> [Your assignment] Where the line with "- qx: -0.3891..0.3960" appears below, start writing out lines exactly, and finish with the line with "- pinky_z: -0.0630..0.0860", which is included; write out nothing else.

=== Available data ===

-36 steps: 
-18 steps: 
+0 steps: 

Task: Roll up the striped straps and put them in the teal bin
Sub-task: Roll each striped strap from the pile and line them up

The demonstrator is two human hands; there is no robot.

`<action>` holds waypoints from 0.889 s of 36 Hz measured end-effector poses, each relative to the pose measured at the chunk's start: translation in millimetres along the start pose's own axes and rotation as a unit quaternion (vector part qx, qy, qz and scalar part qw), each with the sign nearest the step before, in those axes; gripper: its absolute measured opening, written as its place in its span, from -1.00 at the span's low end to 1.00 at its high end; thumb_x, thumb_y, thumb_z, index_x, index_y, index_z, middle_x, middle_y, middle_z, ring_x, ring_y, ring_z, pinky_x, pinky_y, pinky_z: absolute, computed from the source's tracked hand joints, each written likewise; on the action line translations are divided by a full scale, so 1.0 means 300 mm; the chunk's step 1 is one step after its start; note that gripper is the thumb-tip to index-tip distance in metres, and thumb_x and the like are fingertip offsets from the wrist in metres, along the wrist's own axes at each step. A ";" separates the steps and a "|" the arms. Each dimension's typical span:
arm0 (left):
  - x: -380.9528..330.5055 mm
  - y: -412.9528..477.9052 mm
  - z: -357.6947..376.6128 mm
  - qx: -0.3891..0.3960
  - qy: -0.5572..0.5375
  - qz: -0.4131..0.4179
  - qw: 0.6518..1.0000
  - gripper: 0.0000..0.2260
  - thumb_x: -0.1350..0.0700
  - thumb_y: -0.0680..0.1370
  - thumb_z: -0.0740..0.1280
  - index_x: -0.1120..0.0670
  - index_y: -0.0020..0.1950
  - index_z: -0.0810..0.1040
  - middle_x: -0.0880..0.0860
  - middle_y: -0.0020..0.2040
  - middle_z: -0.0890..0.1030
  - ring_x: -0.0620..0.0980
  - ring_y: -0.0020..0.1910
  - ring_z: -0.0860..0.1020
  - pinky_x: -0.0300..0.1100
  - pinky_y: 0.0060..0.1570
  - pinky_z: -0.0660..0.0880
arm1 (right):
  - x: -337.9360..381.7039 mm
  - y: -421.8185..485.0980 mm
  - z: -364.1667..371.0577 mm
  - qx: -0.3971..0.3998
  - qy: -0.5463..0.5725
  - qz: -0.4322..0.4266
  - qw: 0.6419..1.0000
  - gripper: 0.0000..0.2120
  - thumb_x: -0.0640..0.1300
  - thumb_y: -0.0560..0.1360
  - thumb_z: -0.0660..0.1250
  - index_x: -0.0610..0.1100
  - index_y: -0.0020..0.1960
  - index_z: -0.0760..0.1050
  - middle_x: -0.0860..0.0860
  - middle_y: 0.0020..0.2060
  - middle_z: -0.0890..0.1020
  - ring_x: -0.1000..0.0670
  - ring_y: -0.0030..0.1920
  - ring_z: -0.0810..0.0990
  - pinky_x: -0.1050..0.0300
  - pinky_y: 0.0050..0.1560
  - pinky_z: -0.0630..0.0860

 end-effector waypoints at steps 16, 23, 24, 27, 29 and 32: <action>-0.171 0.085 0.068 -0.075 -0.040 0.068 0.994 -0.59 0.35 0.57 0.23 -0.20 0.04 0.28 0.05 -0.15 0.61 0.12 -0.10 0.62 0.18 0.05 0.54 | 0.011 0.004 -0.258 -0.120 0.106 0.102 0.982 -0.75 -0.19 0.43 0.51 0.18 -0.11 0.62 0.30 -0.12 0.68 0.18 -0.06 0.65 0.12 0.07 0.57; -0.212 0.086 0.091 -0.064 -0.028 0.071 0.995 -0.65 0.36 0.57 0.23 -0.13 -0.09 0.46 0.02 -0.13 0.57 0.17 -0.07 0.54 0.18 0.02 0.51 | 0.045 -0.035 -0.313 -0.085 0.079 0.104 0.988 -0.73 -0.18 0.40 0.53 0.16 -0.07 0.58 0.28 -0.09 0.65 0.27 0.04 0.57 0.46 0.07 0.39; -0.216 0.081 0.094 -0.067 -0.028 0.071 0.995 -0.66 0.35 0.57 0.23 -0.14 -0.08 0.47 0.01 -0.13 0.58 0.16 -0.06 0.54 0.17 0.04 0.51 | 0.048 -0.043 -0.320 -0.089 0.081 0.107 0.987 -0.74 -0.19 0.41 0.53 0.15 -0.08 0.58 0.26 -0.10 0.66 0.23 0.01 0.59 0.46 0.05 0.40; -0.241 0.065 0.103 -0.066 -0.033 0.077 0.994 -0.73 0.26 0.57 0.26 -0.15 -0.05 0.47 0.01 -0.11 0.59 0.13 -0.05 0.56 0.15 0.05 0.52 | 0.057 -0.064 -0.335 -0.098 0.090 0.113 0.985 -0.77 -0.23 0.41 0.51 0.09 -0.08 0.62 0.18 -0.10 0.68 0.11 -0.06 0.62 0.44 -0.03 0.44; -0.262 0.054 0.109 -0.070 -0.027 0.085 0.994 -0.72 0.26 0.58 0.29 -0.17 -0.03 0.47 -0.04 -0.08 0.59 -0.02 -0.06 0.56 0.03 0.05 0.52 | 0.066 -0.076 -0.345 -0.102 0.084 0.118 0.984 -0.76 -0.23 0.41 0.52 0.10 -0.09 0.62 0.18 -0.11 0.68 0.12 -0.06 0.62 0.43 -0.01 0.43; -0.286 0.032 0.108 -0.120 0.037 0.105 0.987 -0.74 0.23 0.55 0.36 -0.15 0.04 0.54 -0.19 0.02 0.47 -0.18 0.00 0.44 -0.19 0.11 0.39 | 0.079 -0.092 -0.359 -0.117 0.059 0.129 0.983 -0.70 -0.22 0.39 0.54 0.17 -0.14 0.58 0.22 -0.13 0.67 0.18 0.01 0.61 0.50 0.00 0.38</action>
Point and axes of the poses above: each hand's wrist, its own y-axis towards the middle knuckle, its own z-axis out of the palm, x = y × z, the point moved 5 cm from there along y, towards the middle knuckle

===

> [Solved problem]
  - qx: -0.3891..0.3960
  - qy: -0.5572..0.5375
  - qz: -0.4131..0.4179
  - qw: 0.6518..1.0000
  - gripper: 0.0000..0.2260
  - thumb_x: -0.1350..0.0700
  - thumb_y: -0.0680..0.1370
  - thumb_z: -0.0740..0.1280
  - index_x: -0.1120..0.0670
  - index_y: -0.0020..0.1950
  - index_z: -0.0810..0.1040
  - middle_x: -0.0880..0.0860
  - middle_y: -0.0020..0.2040
  - middle_z: -0.0890..0.1030
  - ring_x: -0.0620..0.0980
  - ring_y: -0.0020..0.1910
  - ring_z: -0.0860..0.1020
  - pinky_x: -0.0300..0.1100
  - pinky_y: 0.0060..0.1570
  - pinky_z: -0.0660..0.0880
arm1 (right):
  - x: -337.9360..381.7039 mm
  - y: -421.8185..485.0980 mm
  - z: -364.1667..371.0577 mm
  - qx: -0.3971..0.3998
  - qy: -0.5463..0.5725
  - qz: -0.4322..0.4266
  - qw: 0.6419..1.0000
  - gripper: 0.0000..0.2120
  - thumb_x: -0.0640..0.1300
  - thumb_y: -0.0560..0.1360
  - thumb_z: -0.0660..0.1250
  - index_x: -0.0610..0.1100
  - index_y: -0.0020..0.1960
  - index_z: -0.0760..0.1050
  - middle_x: -0.0860..0.0860
  - middle_y: 0.0020..0.2060
  - middle_z: -0.0890..0.1020
  - ring_x: -0.1000..0.0670
  - ring_y: -0.0030..0.1920
  - ring_z: -0.0810..0.0990
  - pinky_x: -0.1050..0.0300
  - pinky_y: 0.0050..0.1560
  - pinky_z: -0.0630..0.0860

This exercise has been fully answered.